By Matt Taibbi and Maria Armoudian
November 22, 2010
http://www.alternet.org/story/148941/

The United States has become mired in a complex web of economic
instruments that are directly tied to the so-called “bubble” economy.
Some economists held them as potential means to assist Americans buy
homes, but others think these instruments have merely enabled fraudulent
behavior that wrecked the U.S. economy. Making matters worse is the
dearth of understanding among many in the public and the exploitation of
that misunderstanding by particular politicians, according to author and
journalist Matt Taibbi. His latest book, Griftopia: Bubble Machines,
Vampire Squids and the Long Con That is Breaking America, identifies some
of the personalities and looming problems within the troubled financial
and political system.

Maria Armoudian: In Griftopia’s first chapter, you connect three
important elements that are exacerbating our political and economic
crisis. One is politicians’ rhetoric that feeds into the
misunderstandings. Another is that mass media, when covering politics,
tend to focus on the trivial, rather than the meaningful.

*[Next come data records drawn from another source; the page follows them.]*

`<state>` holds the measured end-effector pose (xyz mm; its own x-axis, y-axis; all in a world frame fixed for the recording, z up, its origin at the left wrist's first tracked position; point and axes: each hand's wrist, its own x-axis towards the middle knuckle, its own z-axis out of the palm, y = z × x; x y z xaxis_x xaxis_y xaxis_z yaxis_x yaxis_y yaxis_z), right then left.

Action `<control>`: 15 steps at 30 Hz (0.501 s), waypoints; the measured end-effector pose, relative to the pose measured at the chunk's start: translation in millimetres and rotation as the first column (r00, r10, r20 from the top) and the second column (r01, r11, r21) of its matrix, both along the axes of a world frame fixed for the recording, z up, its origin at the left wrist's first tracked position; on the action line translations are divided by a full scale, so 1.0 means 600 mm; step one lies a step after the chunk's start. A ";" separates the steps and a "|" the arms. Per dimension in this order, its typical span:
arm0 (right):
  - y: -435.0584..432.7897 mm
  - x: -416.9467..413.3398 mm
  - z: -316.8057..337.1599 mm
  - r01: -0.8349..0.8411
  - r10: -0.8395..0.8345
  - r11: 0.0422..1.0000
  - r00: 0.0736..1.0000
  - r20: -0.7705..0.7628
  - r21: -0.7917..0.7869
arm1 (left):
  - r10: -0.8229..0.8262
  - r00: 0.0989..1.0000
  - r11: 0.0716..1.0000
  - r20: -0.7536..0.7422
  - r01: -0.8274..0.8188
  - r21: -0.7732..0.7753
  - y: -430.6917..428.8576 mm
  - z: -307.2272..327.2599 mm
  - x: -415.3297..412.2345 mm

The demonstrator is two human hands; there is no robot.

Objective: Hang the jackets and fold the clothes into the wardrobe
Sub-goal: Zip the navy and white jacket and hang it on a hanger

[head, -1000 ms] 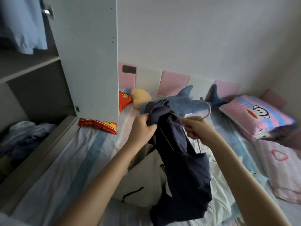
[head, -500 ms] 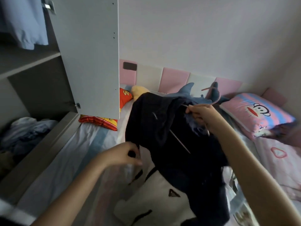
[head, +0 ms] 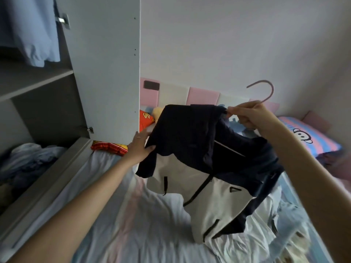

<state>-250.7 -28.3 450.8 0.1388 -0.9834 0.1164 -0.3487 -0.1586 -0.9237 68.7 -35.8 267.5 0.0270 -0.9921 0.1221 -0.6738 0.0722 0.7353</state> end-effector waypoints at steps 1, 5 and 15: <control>-0.001 -0.010 0.002 0.007 -0.007 1.000 1.000 -0.004 -0.012 | -0.023 0.999 1.000 -0.031 0.023 0.001 -0.001 0.000 -0.006; -0.003 -0.042 -0.002 0.047 -0.050 0.999 0.991 -0.123 -0.025 | 0.048 0.996 0.990 -0.077 -0.058 -0.125 -0.002 0.010 0.000; 0.021 -0.063 -0.055 0.173 -0.176 0.979 0.984 0.024 0.104 | 0.265 0.947 0.940 0.179 -0.212 -0.267 -0.015 0.018 0.038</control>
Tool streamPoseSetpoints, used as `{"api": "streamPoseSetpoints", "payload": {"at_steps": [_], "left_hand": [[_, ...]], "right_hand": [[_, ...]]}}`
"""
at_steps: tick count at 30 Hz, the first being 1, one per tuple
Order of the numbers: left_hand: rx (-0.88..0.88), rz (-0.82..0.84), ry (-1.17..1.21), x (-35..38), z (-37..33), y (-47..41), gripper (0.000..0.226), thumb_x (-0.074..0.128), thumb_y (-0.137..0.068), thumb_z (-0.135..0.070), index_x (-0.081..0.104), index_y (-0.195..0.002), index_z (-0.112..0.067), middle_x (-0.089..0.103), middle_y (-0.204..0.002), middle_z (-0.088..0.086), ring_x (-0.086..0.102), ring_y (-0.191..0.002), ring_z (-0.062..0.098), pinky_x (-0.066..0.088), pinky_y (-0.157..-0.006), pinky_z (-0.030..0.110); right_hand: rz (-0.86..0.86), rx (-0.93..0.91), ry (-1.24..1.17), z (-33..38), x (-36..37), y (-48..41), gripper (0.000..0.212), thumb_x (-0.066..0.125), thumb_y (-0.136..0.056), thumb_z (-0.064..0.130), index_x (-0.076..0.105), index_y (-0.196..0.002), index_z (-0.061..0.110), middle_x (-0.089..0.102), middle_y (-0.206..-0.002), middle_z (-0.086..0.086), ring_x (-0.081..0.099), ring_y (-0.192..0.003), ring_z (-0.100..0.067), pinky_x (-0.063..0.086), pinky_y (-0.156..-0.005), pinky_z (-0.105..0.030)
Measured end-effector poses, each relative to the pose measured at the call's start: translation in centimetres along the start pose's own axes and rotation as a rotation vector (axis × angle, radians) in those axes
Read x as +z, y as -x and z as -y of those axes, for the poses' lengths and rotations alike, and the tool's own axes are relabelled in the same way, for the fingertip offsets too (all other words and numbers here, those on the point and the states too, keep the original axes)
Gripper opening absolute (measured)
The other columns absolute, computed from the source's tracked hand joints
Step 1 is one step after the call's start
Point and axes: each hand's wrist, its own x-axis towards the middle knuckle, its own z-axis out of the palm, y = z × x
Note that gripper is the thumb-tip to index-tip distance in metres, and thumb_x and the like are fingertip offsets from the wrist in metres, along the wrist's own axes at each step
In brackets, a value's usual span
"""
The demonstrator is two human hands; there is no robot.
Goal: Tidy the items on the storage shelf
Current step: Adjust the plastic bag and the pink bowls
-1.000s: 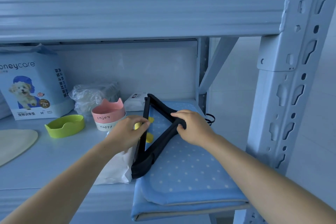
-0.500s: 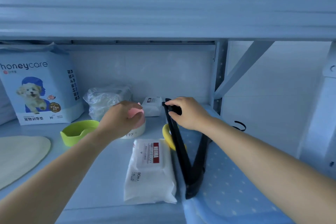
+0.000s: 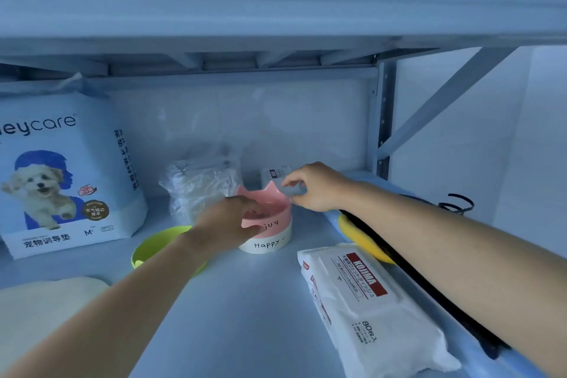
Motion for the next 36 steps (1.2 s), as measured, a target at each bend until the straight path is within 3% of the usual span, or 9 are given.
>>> {"api": "streamPoseSetpoints", "payload": {"at_steps": [4,7,10,13,17,22,25,30,36], "left_hand": [[0.059,-0.037,-0.013,0.8,1.8,-0.2,0.028,0.063,-0.081,-0.043,0.06,-0.109,-0.044,0.061,-0.107,-0.026,0.056,-0.101,-0.002,0.045,-0.079,0.019],[0.112,-0.065,0.046,0.5,2.5,-0.8,0.017,0.063,-0.082,-0.042,0.065,-0.098,-0.039,0.063,-0.101,-0.021,0.056,-0.092,-0.001,0.041,-0.072,0.015],[0.132,-0.141,0.053,-0.7,2.8,-1.4,0.015,0.061,-0.084,-0.039,0.067,-0.097,-0.033,0.064,-0.102,-0.011,0.059,-0.093,0.014,0.049,-0.077,0.029],[0.124,-0.182,0.092,-1.2,3.4,-1.6,0.016,0.059,-0.086,-0.04,0.067,-0.097,-0.032,0.064,-0.105,-0.011,0.06,-0.096,0.015,0.049,-0.082,0.034],[0.142,-0.117,0.093,0.1,4.6,-0.7,0.015,0.061,-0.085,-0.041,0.067,-0.095,-0.031,0.063,-0.102,-0.014,0.059,-0.094,0.01,0.048,-0.084,0.03],[0.172,-0.086,0.12,0.8,6.2,-0.7,0.026,0.064,-0.083,-0.045,0.065,-0.103,-0.029,0.058,-0.11,-0.014,0.055,-0.103,0.007,0.044,-0.092,0.026],[0.168,-0.072,0.115,1.0,6.7,-1.0,0.03,0.065,-0.082,-0.045,0.064,-0.107,-0.029,0.053,-0.118,-0.014,0.052,-0.109,0.008,0.043,-0.096,0.029],[0.172,-0.001,0.128,1.5,7.1,-1.3,0.034,0.06,-0.083,-0.05,0.064,-0.11,-0.03,0.051,-0.118,-0.014,0.05,-0.111,0.006,0.04,-0.098,0.027],[0.18,0.018,0.116,1.7,7.1,-1.1,0.037,0.062,-0.083,-0.047,0.06,-0.116,-0.031,0.046,-0.125,-0.016,0.05,-0.113,0.007,0.042,-0.097,0.032]], "right_hand": [[0.023,0.063,0.028,0.1,1.3,-0.5,0.036,0.064,-0.084,0.037,0.06,-0.119,0.033,0.06,-0.121,0.009,0.056,-0.108,-0.014,0.041,-0.085,-0.024],[-0.019,0.114,-0.022,0.1,1.6,-1.3,0.037,0.064,-0.084,0.033,0.06,-0.12,0.028,0.059,-0.121,0.005,0.054,-0.106,-0.014,0.035,-0.081,-0.021],[-0.068,0.146,-0.085,0.0,1.9,-2.5,0.037,0.063,-0.085,0.029,0.06,-0.122,0.024,0.059,-0.123,0.002,0.055,-0.109,-0.017,0.039,-0.087,-0.022],[-0.068,0.174,-0.129,-0.3,2.5,-3.5,0.038,0.062,-0.086,0.034,0.059,-0.122,0.024,0.059,-0.124,0.003,0.056,-0.107,-0.017,0.041,-0.088,-0.024],[0.012,0.21,-0.081,-0.5,3.5,-4.8,0.042,0.061,-0.083,0.046,0.056,-0.124,0.033,0.057,-0.127,0.005,0.053,-0.103,-0.012,0.033,-0.079,-0.021],[0.097,0.225,-0.069,-0.4,5.0,-6.3,0.055,0.058,-0.086,0.04,0.04,-0.138,0.031,0.047,-0.14,0.001,0.055,-0.111,-0.019,0.043,-0.085,-0.024],[0.085,0.199,-0.063,-0.1,5.5,-6.7,0.063,0.057,-0.088,0.039,0.03,-0.144,0.03,0.044,-0.143,-0.001,0.048,-0.123,-0.021,0.032,-0.082,-0.018],[0.146,0.174,-0.029,0.3,6.4,-6.8,0.067,0.056,-0.09,0.039,0.024,-0.147,0.024,0.031,-0.152,-0.003,0.035,-0.135,-0.022,0.031,-0.1,-0.025],[0.161,0.206,-0.074,-0.2,6.6,-6.8,0.062,0.052,-0.092,0.033,0.022,-0.147,0.029,0.03,-0.153,0.0,0.034,-0.136,-0.022,0.031,-0.103,-0.028]]}}
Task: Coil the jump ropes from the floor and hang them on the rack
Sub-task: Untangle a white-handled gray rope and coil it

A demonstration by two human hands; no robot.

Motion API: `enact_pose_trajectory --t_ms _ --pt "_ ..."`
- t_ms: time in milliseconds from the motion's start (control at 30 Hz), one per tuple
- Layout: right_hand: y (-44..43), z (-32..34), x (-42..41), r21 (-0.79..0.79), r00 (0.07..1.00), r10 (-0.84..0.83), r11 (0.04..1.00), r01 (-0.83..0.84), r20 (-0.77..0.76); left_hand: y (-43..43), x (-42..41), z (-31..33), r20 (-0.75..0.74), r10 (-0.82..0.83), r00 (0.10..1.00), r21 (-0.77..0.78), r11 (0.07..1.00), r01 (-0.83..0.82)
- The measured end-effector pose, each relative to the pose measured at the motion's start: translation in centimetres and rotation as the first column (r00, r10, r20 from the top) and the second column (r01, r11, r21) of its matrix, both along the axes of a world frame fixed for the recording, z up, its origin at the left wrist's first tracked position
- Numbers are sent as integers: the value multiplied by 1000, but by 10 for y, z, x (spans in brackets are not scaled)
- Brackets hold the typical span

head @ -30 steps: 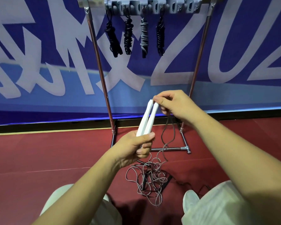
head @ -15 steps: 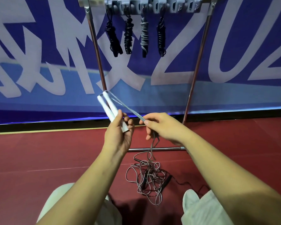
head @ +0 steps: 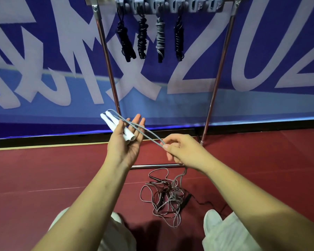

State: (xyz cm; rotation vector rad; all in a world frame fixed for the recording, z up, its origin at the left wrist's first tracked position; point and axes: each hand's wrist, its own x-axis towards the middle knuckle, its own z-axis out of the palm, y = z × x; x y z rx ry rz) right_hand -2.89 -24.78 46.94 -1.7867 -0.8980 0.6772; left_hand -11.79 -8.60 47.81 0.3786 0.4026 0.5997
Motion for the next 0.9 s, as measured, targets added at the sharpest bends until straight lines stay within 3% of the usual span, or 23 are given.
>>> enact_pose_trajectory --t_ms 133,300,467,600,667,800,900 --pt "4 -6 -9 -9 997 4 1000 -5 -83 -2 3 1 -38 -39 999 -6 999 39" --pt "8 -8 -15 -115 996 87 989 -89 -22 2 9 -2 -133 -94 987 50 994 102" --pt "6 -1 -24 -209 986 166 963 -168 -28 -2 12 -13 -87 -157 984 17 987 159" --pt "3 5 -26 -285 955 294 920 -270 44 13 17 -31 -208 -118 971 86 987 139" --pt "1 8 -24 -284 960 274 926 -250 51 19 17 -42 -323 -95 942 191 968 163" --pt "2 16 -17 -335 951 276 917 -218 137 15 13 -56 -540 112 834 540 806 242" --pt "6 19 -14 -424 898 374 870 -253 231 14 11 -60 -590 352 727 741 593 315"
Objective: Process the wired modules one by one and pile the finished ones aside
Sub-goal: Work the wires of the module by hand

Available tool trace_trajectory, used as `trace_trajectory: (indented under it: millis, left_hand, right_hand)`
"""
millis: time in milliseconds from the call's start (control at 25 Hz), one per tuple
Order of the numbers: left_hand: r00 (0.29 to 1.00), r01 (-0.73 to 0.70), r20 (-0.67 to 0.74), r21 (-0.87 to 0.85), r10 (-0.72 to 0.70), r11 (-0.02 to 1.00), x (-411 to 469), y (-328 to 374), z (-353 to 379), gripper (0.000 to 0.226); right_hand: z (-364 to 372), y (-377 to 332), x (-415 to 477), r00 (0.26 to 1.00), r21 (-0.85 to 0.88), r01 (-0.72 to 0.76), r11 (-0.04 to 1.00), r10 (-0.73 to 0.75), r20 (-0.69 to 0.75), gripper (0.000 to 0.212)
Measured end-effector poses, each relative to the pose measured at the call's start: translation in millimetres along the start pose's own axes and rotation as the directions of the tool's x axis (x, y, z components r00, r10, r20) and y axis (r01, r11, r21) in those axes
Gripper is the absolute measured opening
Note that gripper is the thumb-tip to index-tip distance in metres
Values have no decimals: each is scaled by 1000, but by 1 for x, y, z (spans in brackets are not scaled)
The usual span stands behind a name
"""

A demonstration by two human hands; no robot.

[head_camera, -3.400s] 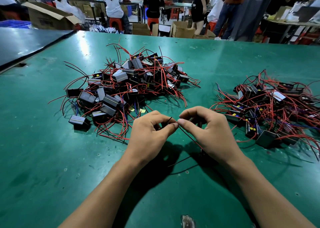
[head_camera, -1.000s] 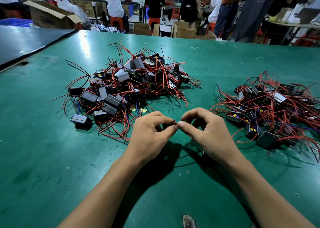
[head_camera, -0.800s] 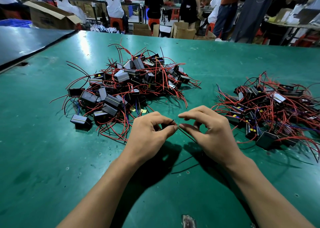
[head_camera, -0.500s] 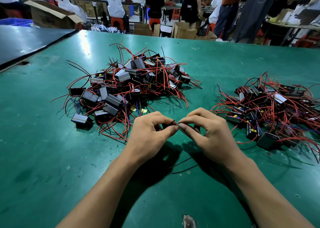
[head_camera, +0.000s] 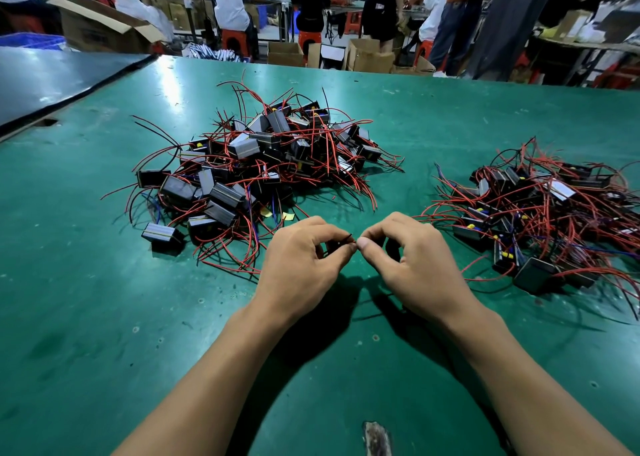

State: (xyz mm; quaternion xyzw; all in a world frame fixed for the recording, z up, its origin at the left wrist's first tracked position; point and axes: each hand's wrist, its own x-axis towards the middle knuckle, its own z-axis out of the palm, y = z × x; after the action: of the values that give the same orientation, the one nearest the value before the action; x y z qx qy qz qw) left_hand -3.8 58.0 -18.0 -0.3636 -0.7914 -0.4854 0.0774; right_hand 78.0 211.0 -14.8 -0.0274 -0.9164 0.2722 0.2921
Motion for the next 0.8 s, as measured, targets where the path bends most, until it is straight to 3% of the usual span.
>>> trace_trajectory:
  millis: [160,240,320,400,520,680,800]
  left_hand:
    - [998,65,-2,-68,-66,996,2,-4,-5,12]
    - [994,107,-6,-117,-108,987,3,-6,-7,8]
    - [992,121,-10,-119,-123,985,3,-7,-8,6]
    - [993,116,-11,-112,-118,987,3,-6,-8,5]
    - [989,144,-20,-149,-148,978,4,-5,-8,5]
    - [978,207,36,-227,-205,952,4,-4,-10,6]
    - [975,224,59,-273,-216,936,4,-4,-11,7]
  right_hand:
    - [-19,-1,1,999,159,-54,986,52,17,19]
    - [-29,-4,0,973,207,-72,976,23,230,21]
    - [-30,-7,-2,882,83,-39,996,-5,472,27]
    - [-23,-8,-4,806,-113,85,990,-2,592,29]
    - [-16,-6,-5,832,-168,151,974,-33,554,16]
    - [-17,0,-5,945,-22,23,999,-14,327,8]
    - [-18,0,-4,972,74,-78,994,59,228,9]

Matt Taibbi: Sure and I was part of that. The campaign press are trained
to cover politics like a sports story because it’s a successful way to
bring eyeballs to television. You present it as an ongoing conflict
between these two great parties, red and blue, conservative and liberal,
and the rhetoric is more and more heated with each successive electoral
cycle. And we present it like a World Wrestling Entertainment smack-down
showdown. Even if you watch the actual political shows, they’re even
structured exactly like ESPN’s football analysis programs, where you have
the anchor guy on one side and there are four commentators, two from each
team. That’s the way we do the news; that’s the way we do politics, and
we’re not really trained to look at a deeper, more nuanced story. That’s
the reason we missed this finance thing because it doesn’t fit into that
formula at all. It’s very complicated. It’s also not partisan. It’s not
the fault of one side or the other. But it makes it hard for us to digest.

MA: And the rhetoric that you find that has been used over and over from
politicians. Sarah Palin’s approach, you said, was right out of the
playbook of Richard Nixon.

MT: Right. This is the whole silent majority idea is playing on this kind
of Southern white resentment, this idea that, “we obey the law, we pay
taxes, we work and somehow it’s all these other people that are reaping
the benefits, these people who don’t want to work, these people who are
immigrants, and they want to come and steal our social services.” That’s
the same kind of idea, the silent majority. Hillary Clinton used some of
the same rhetoric in her campaign as well, the “forgotten people” that
she talked about. This rhetoric is very useful in getting people to not
focus on what happened on Wall Street. It was creating resentment between
white middle-class people. And lower-income minorities and the rich New
Yorkers were never in the picture anywhere.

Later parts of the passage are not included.